Thursday, August 24, 2006

Least Worst Options

Joe Biden's Plan to Hold Iraq Together starts out by dividing it into three zones based on ethnic lines. The Center for American Progress' Strategic Redeployment, which they had foreseen implementing starting January 2006, would have called for the withdrawal of 80,000 troops by December of 2006 (in which case, by now we would be quite far along in the process of withdrawal by August 2006) and is looking increasingly antiquated given recent events in Lebanon and Tehran.

Strategic Redeployment has been criticized in the past for its cynical nature: U.S. forces are to be used to secure oil fields while Iraq is left to settle its sectarian and ethnic scores via civil war. The bulk of U.S. forces get "redeployed" home; the next largest contingent (14,000) goes to Afghanistan, and token forces are sent to East Africa and Southeast Asia. This proposal was a target-rich environment for criticism, but I won't belabor my objections other than to suggest it would have contributed to instability by removing the final check to Iranian territorial designs (the previous check was the Hussein regime, the current one is U.S. forces in combination with a fledgling Iraqi security force), would not have appreciably enhanced our capabilities in Afghanistan which appear more than adequate at this time, and probably would have been inadequate to influence events in the Horn of Africa.

I find portions of Biden & Gelb's plan with which I agree; where I think it fails is it does not adequately accommodate a foreseeable civil war widening into a regional conflict and the attendant refugee problems. Furthermore, although Biden & Gelb are trying to distinguish and differentiate their plan from current Bush policy, a lot of it is already implemented or manifesting spontaneously. For example, binding "the Sunnis to the deal by guaranteeing them a proportionate share of oil revenue" is not exactly a novel idea, and Sunni Arabs have in many cases realized they are a minority in Iraq and need a strong central government to protect them from the majority Shia.
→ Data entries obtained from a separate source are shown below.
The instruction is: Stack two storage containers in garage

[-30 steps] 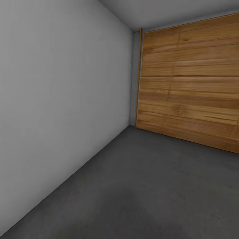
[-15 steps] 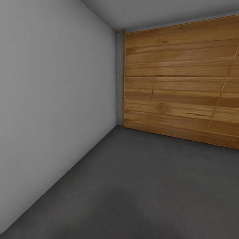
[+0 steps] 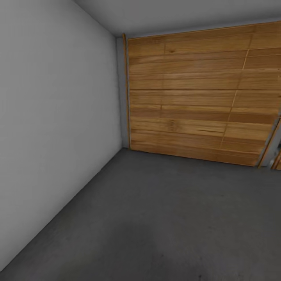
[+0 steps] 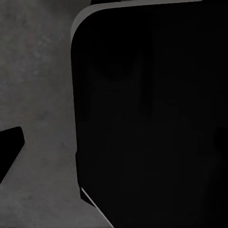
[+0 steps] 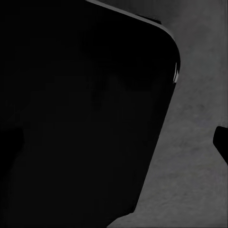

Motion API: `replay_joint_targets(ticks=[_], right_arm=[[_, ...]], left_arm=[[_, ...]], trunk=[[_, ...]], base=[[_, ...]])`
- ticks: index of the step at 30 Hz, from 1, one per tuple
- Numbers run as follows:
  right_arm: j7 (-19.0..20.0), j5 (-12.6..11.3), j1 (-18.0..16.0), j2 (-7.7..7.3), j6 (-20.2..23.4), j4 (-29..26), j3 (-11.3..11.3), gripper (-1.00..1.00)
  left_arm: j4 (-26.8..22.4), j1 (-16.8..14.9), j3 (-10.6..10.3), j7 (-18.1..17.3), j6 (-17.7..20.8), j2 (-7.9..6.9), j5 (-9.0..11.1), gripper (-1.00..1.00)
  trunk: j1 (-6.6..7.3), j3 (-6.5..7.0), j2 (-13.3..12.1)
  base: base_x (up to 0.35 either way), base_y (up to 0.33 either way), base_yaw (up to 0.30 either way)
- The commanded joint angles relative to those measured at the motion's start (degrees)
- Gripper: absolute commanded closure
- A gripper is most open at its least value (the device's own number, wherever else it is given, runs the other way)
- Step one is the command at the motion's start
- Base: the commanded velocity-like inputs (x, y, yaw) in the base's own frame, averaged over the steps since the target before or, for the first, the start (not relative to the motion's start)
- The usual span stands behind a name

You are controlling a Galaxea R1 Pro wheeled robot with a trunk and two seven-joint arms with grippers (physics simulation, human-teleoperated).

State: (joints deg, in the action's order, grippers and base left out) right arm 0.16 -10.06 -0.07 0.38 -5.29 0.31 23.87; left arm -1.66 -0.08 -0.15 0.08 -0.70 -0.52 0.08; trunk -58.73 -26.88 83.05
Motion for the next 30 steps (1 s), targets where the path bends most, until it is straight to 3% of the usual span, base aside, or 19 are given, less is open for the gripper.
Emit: replay_joint_targets(ticks=[1, 30], right_arm=[[0.0, -0.6, 0.0, 0.0, -0.2, 0.0, 0.5, -1.0], [0.0, -0.6, 0.0, -0.11, -0.3, 0.0, 0.5, -1.0]], left_arm=[[0.0, 0.0, 0.0, 0.0, -0.1, -0.01, 0.0, -1.0], [0.0, 0.0, 0.0, 0.0, -0.1, -0.01, 0.0, -1.0]], trunk=[[0.0, -0.04, 0.0], [0.0, 0.53, 0.0]], base=[[0.0, 0.0, -0.282], [0.0, 0.0, -0.282]])
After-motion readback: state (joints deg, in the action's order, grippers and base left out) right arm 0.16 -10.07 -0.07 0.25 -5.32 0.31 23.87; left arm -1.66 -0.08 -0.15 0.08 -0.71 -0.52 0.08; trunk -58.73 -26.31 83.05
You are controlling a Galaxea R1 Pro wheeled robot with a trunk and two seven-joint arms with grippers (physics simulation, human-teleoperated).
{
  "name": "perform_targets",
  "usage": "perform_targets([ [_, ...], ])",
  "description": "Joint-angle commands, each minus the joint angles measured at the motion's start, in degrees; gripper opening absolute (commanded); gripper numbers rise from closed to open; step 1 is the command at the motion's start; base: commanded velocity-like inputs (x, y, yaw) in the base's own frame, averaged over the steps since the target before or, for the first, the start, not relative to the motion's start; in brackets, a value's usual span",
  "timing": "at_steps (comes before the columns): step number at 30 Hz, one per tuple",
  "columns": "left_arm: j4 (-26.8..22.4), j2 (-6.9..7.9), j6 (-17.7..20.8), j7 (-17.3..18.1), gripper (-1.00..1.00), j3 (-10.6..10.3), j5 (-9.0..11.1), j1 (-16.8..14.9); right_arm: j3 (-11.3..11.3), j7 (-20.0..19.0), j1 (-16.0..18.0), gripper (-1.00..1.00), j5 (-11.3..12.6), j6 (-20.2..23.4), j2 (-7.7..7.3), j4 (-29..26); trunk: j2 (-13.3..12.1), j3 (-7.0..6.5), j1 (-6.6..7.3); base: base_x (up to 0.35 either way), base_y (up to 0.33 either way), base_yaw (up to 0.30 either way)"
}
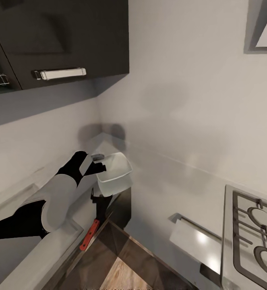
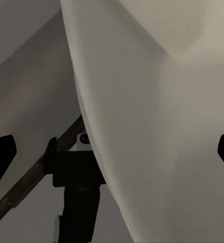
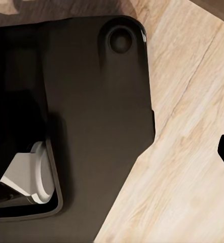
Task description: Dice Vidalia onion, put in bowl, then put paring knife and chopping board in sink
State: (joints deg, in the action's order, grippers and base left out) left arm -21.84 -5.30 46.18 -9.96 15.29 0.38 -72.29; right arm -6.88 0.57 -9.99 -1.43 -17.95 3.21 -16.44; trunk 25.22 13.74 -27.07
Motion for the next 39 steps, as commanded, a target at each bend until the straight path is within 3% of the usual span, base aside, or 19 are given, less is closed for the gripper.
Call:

Over all of these deliberations looms the threat of Iran's designs on the region. Khamenei has been characterized, by Kenneth Pollack and others, as a doctrinaire Khomeinist; almost overcompensatingly so, given his earlier reputation of caution and indolence. Khomeini had articulated the goals of securing Najaf and Karbala as one set of goals (as these are Shia holy sites) and the elimination of the Great Satan and all the Little Satans. The questions that need to be answered are "when?" and "in what sequence?".

It is not much of a stretch to imagine the mullahs see the goal of securing Najaf and Karbala as something imminently possible and evidence exists that they are emplacing forces and capabilities as we speak, according to General John Abizaid. Heartened by their successful Hezbollah pawn gambit against the Israeli knight (my kid tells me Israel's not a bishop because "it doesn't move diagonally"), they are probably anticipating huge windfall profits from oil sales as the price skyrockets in reaction to the regional instability they foment. Tehran probably looks at Peak Oil theories and factors this into their long-term planning as well. One thing that seems to be a blind spot in their grand strategic designs is they have not factored in the unpredictability of civil wars, and may indeed experience some adverse blowback. Another blind spot is they must flawlessly pursue their ends in a way that continues to exploit their cagey understanding of domestic politics in Europe and the Anglosphere, without doing anything that alarms their appeaser fifth column allies on the left and in the press. They might not be able to sustain their current string of successes.

Biden & Gelb end, "Those who reject this plan out of hand must answer one simple question: What is your alternative?" In this challenge, please note that rejecting their plan "out of hand" would reject also a lot of current Bush policy, as there is considerable overlap. Unless criticizing an individual component of their plan constitutes rejection of the whole thing, I think Biden ends with a false choice.

1 Comments:

Blogger Unknown said...

Once we seriously start removing forces from Iraq they will be gone for good. The notion that we'll remove 50,000 or 80,000 from Iraq to return them 6 months or a year later is absurd. No president would ever propose such thing.

The only reason we have any say in Iraq is the 150,000 troops we've got there. Remove them and we'll have lost our vote.

I genuinely wish that someone would explain to me how removing our forces from Iraq serves U. S. interest.